MIKE BURKE
Allegany Communications Sports
Within one week’s time, Major League starting pitchers Shane Bieber and Eury Perez have been scheduled for Tommy John surgery, Spencer Strider has serious elbow concerns and Gerrit Cole and Kyle Bradish are out with elbow issues as well.
Here’s why pitchers’ elbows keep exploding: Modern training, modern theory based on analytics and maximum effort on every pitch, youth and travel baseball, chasing spin rate, chasing velocity, pitch counts, no tackified grip, fewer former MLB pitchers coaching, and training with any Tom, Dick or Harry who has a social media site.
If pitchers are going to put in maximum effort every pitch, their muscles need a certain period of time to reset before they max effort again. The time between pitches, though, has lessened while the effort has increased..
The MLB Players Association says the pitch clock is the culprit, the owners issued a statement on Saturday saying it isn’t, citing research by Johns Hopkins University. In truth, it all begins with analytics, with maximum effort on every throw being the gospel of the analytics.
Pitchers used to throw 85% of their maximum effort for most of the game. Now they are all encouraged to “sit” at 95% of whatever their maximum is.
Sure, we’re seeing better short-term results, but check the MLB injured list – it is producing horrific long-term results.
Don’t believe me because I’m not a doctor or even play one on television? Fair enough.
Dr. James Andrews, of course, is a doctor and is the father of Tommy John surgery, and he told MLB.com the rash of elbow injuries can be traced back to amateur baseball.
“I started following the injury patterns and injury rates in the year 2000,” Andrews said. “Back in those days, I did about eight or nine Tommy Johns per year in high school aged and younger. The large majority of Tommy Johns were at the Major League level, then the Minor League level, then the college level and then just a handful of high school kids.

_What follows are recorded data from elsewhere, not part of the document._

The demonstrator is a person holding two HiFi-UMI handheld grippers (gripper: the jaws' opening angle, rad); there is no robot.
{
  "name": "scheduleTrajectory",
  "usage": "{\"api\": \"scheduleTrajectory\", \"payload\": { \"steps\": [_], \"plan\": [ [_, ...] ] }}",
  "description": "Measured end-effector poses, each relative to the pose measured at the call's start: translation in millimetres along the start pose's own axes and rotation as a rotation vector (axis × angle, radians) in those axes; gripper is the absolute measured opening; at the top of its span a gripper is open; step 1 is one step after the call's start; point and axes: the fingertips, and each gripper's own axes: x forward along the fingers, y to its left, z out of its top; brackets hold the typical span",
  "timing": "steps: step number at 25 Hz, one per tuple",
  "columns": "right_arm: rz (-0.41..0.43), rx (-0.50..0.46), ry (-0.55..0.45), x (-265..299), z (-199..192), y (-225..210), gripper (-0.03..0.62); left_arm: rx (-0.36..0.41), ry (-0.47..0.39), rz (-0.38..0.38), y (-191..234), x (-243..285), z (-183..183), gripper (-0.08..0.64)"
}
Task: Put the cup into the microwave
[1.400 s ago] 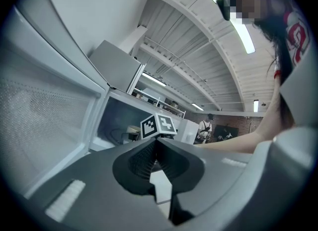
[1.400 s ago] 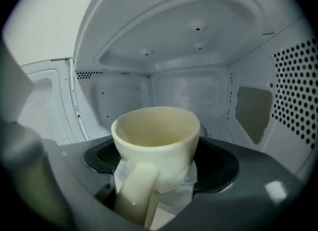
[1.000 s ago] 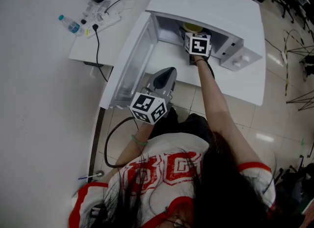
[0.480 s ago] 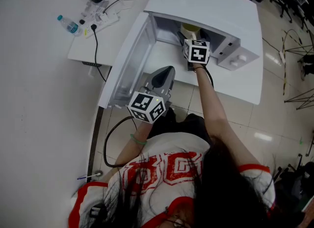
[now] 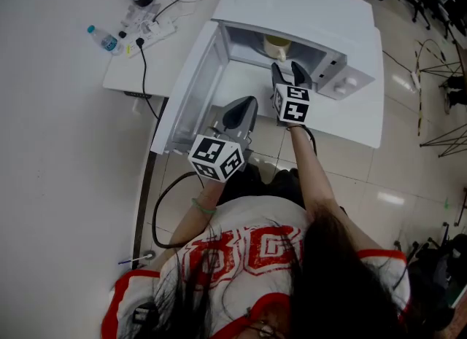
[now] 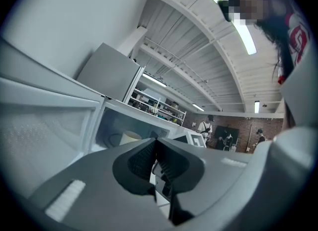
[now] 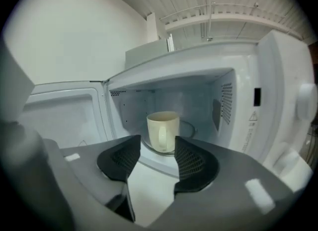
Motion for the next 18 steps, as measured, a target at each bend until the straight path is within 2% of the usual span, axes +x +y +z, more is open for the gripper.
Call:
{"api": "scheduleTrajectory", "payload": {
  "steps": [2, 7, 18],
  "plan": [
    [-0.011, 0.001, -0.022, -15, 6, 2, 0.153, 0.001, 0.005, -0.002, -4, -4, 5, 0.000],
    [-0.021, 0.024, -0.058, -51, 18, 9, 0.006, 0.000, 0.030, -0.021, -15, -14, 11, 0.000],
    [0.038, 0.060, -0.114, -125, 33, 28, 0.003, -0.020, 0.036, -0.069, -43, -22, 6, 0.000]
  ]
}}
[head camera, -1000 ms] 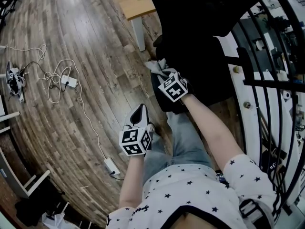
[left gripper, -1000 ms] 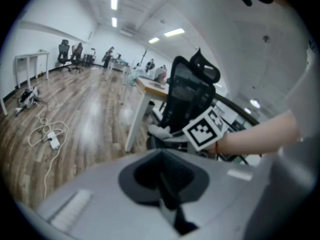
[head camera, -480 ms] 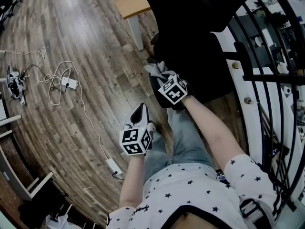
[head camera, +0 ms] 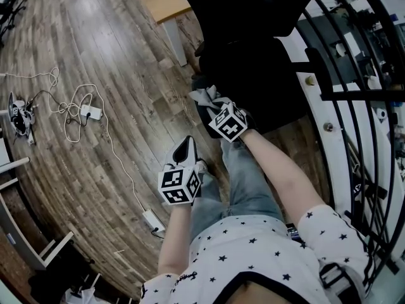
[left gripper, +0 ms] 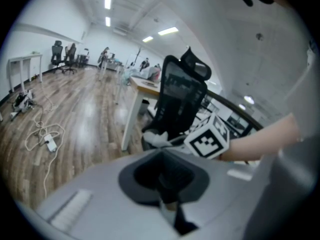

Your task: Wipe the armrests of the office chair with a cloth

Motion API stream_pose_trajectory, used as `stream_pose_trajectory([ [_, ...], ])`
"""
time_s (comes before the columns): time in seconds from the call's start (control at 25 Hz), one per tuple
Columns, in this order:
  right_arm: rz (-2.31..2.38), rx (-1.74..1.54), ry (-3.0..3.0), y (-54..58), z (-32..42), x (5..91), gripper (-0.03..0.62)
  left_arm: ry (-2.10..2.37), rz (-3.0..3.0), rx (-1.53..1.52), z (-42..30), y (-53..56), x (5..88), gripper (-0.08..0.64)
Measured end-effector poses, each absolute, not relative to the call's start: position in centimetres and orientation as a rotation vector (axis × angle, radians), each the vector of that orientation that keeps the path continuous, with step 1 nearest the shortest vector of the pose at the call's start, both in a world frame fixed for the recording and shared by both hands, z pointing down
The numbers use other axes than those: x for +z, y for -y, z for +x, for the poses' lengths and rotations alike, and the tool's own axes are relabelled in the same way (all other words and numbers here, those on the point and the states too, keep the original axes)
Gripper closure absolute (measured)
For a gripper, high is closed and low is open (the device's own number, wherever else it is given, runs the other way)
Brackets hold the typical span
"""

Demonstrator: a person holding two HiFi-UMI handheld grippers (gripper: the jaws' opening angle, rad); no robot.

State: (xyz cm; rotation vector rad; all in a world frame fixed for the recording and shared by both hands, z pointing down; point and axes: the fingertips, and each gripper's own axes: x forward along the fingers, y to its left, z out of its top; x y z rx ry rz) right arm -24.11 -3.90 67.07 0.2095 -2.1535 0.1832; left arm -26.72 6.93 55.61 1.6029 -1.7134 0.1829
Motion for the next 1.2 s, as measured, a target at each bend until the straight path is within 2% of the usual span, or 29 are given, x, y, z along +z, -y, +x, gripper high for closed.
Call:
stream_pose_trajectory([
  [1.2, 0.189, 0.187, 2.112, -3.3, -19.8, 67.1, 0.558, 1.67, 1.677, 0.193, -25.7, -9.2, 54.0, 0.555],
])
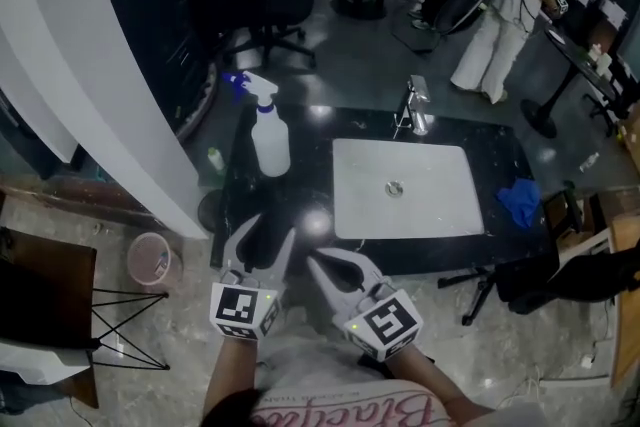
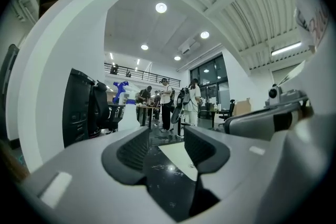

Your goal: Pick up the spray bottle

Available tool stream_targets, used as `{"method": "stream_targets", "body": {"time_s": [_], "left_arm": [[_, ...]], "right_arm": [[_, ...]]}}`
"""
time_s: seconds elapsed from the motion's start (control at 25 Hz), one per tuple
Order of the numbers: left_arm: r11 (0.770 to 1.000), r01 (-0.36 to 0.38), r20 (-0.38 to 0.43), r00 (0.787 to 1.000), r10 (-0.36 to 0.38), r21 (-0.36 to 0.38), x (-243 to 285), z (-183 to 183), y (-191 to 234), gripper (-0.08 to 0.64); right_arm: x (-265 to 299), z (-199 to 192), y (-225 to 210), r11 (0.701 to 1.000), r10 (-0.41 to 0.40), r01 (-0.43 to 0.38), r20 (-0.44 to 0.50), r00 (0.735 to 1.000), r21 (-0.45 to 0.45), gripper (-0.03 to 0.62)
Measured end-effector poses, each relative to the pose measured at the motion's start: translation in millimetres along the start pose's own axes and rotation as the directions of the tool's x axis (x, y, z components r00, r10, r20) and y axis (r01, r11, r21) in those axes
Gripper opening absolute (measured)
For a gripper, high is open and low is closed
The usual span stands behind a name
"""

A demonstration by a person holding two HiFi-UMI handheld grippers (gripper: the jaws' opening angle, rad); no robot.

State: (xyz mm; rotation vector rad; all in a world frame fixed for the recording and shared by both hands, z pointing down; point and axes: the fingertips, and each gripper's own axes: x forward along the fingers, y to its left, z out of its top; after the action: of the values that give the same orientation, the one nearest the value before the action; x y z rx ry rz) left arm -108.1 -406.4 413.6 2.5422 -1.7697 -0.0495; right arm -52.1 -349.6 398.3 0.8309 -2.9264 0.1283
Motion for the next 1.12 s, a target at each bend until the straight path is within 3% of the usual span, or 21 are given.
{"method": "stream_targets", "body": {"time_s": [0.52,0.76,1.12], "left_arm": [[0.998,0.002,-0.142,0.990,0.007,0.060,117,-51,86,0.399],[1.000,0.003,-0.164,0.986,0.001,0.022,157,-66,114,0.411],[0.998,0.053,-0.212,0.976,-0.044,0.036,197,-85,117,0.413]], "right_arm": [[69,2,-48,0.999,-0.038,0.037,-0.041,0.998,-0.033,0.002],[90,-1,-63,0.997,-0.059,0.055,-0.079,0.995,-0.056,0.002],[100,-11,-71,0.995,-0.079,0.071,-0.122,0.989,-0.067,0.002]]}}
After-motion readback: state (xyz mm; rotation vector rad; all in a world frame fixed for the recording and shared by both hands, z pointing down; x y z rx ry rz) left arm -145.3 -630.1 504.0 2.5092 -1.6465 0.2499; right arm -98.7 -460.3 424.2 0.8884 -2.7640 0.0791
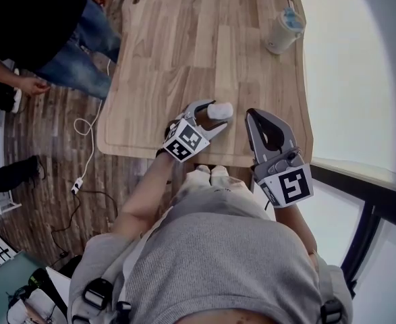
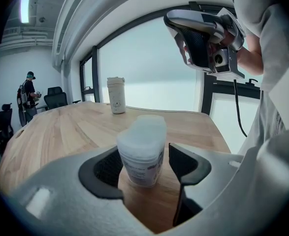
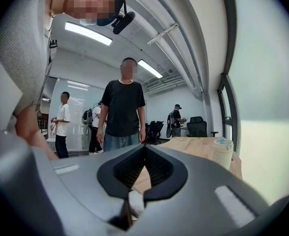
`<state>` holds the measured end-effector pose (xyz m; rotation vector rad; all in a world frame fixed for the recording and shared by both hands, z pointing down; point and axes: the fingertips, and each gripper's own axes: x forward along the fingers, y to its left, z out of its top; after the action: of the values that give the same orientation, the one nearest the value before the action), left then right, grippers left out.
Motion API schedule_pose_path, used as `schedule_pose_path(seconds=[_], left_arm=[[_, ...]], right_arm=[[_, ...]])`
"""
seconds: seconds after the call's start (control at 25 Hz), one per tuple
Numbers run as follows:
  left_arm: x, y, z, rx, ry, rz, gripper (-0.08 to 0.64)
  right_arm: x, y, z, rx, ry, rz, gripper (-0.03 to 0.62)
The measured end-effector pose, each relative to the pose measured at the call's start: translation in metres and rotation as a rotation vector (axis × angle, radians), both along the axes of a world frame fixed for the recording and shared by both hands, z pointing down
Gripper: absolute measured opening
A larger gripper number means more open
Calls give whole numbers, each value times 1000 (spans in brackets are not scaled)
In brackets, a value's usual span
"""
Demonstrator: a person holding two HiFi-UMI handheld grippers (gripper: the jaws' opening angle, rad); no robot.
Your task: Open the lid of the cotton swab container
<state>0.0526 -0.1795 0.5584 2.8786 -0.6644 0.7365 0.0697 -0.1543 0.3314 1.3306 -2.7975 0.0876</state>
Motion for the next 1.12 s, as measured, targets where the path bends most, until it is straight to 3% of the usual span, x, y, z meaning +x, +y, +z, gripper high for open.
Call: schedule_pose_path(seconds=[0.84, 1.12], left_arm=[[16, -1, 5, 10, -16, 98, 252], [21, 9, -14, 29, -40, 160, 250]], right_arm=[[4, -2, 1, -5, 2, 19, 0], [3, -4, -2, 5, 5, 4, 0]])
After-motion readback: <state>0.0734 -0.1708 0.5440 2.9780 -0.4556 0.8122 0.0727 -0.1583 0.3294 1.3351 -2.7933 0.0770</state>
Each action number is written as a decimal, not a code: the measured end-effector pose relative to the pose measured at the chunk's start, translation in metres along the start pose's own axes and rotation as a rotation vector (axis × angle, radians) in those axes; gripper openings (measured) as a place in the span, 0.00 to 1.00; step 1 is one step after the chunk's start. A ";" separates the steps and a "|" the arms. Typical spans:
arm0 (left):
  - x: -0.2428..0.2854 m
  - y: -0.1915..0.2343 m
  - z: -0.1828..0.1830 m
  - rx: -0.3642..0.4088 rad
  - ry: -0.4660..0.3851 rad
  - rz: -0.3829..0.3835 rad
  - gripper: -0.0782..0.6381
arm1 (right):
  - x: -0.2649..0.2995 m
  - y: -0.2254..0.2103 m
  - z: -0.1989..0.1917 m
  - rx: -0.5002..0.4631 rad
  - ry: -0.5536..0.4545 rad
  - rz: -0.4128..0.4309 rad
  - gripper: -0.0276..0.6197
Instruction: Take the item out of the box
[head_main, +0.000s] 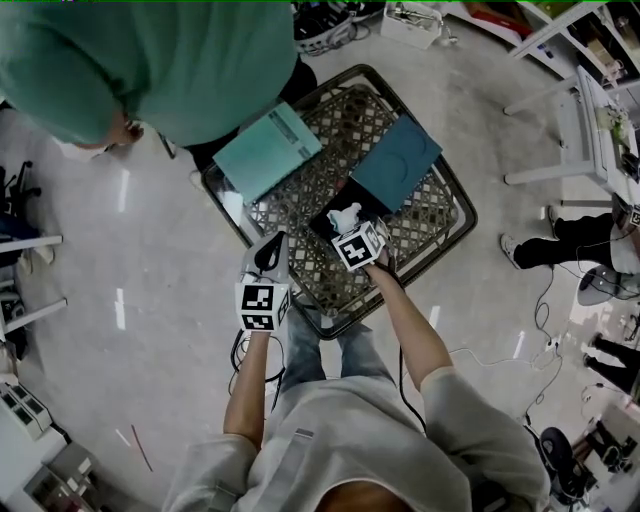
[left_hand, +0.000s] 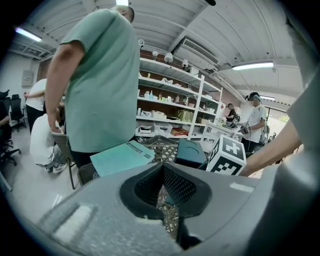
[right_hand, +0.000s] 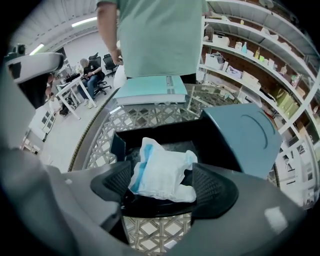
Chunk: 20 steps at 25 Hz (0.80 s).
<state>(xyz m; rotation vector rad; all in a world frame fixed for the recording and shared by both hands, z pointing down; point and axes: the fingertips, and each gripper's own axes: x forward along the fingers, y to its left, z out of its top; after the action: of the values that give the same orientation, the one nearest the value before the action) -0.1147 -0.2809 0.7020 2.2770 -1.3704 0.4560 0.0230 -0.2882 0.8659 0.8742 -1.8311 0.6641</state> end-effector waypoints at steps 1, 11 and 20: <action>0.000 0.001 0.000 -0.001 0.000 0.000 0.11 | 0.001 0.000 0.000 0.001 0.006 -0.001 0.63; -0.001 0.008 0.001 -0.009 0.000 0.009 0.11 | 0.010 -0.001 -0.003 0.001 0.039 -0.010 0.54; -0.005 0.006 0.001 -0.006 0.004 0.007 0.11 | 0.004 -0.007 -0.003 0.016 0.020 -0.021 0.31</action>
<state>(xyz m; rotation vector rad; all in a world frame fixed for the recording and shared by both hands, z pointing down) -0.1222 -0.2803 0.7003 2.2664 -1.3759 0.4577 0.0287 -0.2915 0.8710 0.8936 -1.7986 0.6727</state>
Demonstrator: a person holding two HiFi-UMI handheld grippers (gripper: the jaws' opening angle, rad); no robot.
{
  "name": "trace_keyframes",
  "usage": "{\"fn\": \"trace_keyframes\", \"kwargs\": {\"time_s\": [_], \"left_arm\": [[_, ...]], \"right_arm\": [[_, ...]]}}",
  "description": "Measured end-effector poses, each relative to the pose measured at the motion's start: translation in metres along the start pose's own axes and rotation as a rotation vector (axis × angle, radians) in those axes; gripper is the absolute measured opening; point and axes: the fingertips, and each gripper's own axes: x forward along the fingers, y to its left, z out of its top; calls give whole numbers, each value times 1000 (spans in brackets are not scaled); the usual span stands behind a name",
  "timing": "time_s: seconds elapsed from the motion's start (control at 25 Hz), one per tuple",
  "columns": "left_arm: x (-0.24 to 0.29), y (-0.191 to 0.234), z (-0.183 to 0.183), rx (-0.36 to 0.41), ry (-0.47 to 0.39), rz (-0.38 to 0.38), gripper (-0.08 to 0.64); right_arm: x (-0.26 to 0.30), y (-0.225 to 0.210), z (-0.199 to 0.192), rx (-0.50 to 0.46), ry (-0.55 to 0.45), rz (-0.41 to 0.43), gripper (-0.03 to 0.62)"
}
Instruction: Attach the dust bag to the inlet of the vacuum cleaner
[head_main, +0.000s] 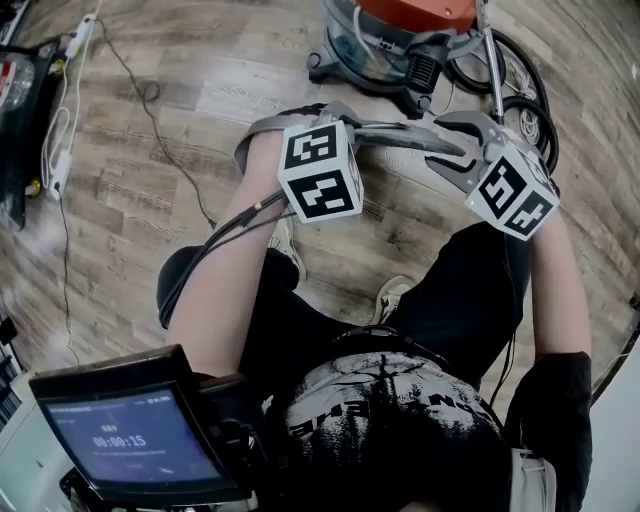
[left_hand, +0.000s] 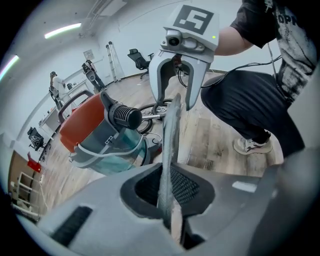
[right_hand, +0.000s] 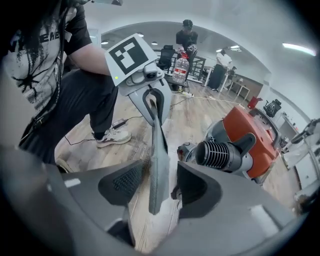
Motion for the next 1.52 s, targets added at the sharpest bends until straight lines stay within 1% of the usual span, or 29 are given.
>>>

“In today’s situation, the whole thing is flip-flopped. The largest number is youth baseball. They’ve surpassed what’s being done in the Major Leagues. That’s a terrible situation.”
Andrews believes the obsession with velocity and spin at the youth level is the biggest culprit.
“These kids are throwing 90 mph their junior year of high school,” he says. “The ligament itself can’t withstand that kind of force. We’ve learned in our research lab that baseball is a developmental sport. The Tommy John ligament matures at about age 26. In high school, the red line where the forces go beyond the tensile properties of the ligament is about 80 mph.”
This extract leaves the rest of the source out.